§ **INSTRUCTIONS TO FOLLOW**
Copy nothing before the line containing "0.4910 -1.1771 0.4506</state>". Reproduce that line and all that follow, exactly, through the end of the records.

§ **INFORMATION SHOWN**
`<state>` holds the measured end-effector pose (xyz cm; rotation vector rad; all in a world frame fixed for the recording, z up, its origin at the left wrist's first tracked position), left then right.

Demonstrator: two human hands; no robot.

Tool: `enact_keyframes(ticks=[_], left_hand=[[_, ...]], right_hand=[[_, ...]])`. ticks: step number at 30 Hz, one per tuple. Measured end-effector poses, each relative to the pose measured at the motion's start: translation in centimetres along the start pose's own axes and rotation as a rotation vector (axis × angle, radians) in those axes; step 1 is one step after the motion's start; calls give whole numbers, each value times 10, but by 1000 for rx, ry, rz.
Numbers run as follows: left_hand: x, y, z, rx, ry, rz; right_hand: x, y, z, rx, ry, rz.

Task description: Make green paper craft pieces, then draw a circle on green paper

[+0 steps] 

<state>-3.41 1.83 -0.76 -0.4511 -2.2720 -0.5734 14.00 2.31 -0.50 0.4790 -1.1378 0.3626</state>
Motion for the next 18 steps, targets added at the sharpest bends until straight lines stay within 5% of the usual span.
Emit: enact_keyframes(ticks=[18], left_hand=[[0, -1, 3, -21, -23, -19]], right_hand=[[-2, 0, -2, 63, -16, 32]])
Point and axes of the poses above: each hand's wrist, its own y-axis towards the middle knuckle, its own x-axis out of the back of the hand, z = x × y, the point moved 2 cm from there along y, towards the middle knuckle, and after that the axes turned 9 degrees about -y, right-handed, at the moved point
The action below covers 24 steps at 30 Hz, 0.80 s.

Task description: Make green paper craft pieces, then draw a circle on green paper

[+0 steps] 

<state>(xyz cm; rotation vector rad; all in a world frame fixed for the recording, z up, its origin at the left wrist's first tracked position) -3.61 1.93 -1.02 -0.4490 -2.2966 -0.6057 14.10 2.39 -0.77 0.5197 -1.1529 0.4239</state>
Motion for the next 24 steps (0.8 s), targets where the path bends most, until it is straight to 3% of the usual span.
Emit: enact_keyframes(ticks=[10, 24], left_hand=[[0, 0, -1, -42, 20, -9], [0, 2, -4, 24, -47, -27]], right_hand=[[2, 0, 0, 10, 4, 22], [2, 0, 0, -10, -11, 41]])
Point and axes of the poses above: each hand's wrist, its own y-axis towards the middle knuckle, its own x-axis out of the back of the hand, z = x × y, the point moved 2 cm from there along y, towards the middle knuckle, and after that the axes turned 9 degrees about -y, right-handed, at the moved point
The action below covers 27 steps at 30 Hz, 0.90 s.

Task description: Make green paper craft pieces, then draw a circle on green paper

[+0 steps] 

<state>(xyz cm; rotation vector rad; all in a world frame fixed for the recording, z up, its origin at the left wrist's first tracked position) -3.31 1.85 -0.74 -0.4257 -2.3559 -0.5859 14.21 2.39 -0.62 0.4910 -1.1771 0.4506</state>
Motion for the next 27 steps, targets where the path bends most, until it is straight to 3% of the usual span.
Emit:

§ **RESULT FOR THIS TASK**
<state>(xyz cm; rotation vector rad; all in a world frame fixed for the recording, z up, its origin at the left wrist's first tracked position) -3.31 1.85 -0.74 -0.4257 -2.3559 -0.5859 14.21 2.39 -0.62 0.4910 -1.1771 0.4506</state>
Motion for the next 27 steps, targets where the path bends most, until it is straight to 3% of the usual span.
Emit:

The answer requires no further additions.